(DATA RECORDS begins)

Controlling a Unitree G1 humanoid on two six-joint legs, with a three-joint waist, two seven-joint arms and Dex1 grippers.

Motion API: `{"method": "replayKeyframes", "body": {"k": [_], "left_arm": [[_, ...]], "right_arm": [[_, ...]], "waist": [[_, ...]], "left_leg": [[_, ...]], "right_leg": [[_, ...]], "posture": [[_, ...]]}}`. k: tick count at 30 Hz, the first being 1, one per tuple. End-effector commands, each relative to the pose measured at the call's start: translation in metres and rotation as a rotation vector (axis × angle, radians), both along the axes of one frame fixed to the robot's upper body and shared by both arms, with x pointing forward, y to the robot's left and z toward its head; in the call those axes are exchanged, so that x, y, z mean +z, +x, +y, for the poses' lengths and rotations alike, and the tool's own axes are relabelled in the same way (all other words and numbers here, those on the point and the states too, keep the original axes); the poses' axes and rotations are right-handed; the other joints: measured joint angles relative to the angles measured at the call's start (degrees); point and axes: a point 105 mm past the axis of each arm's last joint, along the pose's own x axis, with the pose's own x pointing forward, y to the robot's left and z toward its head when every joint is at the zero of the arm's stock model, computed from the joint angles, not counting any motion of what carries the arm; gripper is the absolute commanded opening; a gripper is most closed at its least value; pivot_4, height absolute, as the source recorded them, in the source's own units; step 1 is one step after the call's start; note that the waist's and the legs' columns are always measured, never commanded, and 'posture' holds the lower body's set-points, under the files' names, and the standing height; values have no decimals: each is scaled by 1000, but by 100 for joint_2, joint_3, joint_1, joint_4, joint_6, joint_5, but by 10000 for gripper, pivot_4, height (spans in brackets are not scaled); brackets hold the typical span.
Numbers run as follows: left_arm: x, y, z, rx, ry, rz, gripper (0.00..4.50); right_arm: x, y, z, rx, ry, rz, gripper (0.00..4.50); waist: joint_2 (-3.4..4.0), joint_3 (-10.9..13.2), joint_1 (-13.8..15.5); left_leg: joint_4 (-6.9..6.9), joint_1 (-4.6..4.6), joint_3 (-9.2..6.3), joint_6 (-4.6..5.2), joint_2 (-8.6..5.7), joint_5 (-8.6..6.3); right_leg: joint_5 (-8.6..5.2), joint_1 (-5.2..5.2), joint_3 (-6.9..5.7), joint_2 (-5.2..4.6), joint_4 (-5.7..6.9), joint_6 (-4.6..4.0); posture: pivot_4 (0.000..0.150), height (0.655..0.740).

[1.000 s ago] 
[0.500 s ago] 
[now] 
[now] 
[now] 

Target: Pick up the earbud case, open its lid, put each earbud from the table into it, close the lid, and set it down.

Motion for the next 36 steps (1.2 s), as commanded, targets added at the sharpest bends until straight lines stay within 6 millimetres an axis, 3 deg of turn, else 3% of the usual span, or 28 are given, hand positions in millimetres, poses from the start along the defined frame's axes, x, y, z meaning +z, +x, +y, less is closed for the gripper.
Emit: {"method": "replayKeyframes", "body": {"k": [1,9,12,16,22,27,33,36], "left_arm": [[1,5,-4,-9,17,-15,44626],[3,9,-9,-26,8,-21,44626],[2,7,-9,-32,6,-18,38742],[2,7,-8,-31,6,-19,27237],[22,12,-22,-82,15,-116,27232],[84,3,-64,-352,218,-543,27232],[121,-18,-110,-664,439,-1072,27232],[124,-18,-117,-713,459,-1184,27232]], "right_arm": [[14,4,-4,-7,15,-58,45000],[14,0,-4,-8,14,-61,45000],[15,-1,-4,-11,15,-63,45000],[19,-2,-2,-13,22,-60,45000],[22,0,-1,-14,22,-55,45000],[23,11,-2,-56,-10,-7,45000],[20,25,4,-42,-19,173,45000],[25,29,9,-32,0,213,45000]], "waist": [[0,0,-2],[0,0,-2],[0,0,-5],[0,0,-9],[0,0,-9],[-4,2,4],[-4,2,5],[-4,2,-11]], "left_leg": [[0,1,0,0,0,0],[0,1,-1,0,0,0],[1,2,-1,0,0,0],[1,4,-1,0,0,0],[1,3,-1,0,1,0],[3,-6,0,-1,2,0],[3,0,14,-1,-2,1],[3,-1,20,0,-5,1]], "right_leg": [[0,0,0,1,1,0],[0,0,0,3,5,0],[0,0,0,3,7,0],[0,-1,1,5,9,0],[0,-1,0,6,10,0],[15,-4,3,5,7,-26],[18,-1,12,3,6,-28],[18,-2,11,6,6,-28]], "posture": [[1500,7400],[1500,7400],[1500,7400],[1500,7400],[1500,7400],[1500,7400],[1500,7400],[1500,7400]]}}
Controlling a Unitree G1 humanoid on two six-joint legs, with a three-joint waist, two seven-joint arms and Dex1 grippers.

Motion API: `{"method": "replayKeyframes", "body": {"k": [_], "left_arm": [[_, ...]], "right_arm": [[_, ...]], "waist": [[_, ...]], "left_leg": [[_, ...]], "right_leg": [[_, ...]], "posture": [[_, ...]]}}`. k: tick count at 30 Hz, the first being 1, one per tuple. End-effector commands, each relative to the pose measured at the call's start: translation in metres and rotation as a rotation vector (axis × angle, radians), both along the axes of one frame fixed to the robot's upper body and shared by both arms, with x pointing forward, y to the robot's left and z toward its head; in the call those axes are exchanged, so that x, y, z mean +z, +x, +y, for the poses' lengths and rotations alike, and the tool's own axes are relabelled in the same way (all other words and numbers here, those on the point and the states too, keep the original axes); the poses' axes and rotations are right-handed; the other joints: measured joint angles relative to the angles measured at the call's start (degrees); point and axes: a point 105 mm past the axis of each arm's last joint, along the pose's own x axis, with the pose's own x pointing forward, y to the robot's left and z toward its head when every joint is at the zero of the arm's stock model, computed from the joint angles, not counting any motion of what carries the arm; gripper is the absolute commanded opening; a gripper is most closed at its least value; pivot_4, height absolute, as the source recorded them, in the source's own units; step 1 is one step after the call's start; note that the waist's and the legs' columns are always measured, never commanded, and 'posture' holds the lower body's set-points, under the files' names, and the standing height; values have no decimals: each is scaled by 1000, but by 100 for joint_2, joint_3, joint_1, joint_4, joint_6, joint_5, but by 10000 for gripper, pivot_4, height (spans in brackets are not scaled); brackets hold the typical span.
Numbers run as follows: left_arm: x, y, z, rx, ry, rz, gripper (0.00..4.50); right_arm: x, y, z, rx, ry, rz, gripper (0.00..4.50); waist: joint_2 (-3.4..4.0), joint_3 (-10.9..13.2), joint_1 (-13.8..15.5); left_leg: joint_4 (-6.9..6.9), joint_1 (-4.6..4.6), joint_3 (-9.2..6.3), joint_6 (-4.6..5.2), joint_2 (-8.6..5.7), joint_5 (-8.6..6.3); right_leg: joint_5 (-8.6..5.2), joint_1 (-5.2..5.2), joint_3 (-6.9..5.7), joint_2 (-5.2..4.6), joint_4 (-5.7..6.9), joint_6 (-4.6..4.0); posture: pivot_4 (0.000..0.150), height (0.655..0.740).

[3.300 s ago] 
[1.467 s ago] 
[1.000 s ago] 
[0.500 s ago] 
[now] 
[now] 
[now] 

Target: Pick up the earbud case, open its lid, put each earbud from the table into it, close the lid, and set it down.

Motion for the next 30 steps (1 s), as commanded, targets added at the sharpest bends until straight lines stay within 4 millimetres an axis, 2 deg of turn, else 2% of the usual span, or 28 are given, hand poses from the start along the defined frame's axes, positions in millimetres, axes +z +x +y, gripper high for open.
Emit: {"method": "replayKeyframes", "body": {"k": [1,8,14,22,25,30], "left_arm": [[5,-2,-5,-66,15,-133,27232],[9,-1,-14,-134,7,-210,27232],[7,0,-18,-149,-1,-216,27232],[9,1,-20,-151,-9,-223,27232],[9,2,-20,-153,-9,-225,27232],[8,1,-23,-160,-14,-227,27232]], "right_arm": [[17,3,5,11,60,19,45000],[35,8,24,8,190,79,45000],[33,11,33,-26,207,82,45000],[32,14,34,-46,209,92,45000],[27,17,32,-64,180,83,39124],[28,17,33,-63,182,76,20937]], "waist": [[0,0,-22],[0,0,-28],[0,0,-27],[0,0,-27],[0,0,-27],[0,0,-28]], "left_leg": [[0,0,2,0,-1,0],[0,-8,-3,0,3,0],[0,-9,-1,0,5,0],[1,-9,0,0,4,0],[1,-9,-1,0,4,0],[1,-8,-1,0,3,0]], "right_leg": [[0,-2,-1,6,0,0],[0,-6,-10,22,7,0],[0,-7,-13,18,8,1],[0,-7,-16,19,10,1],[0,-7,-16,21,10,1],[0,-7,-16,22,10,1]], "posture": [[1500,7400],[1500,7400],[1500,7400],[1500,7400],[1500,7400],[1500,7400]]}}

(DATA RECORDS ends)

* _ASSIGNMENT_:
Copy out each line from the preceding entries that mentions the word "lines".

* _SOLUTION_:
Motion for the next 36 steps (1.2 s), as commanded, targets added at the sharpest bends until straight lines stay within 6 millimetres an axis, 3 deg of turn, else 3% of the usual span, or 28 are given, hand positions in millimetres, poses from the start along the defined frame's axes, x, y, z meaning +z, +x, +y, less is closed for the gripper.
Motion for the next 30 steps (1 s), as commanded, targets added at the sharpest bends until straight lines stay within 4 millimetres an axis, 2 deg of turn, else 2% of the usual span, or 28 are given, hand poses from the start along the defined frame's axes, positions in millimetres, axes +z +x +y, gripper high for open.

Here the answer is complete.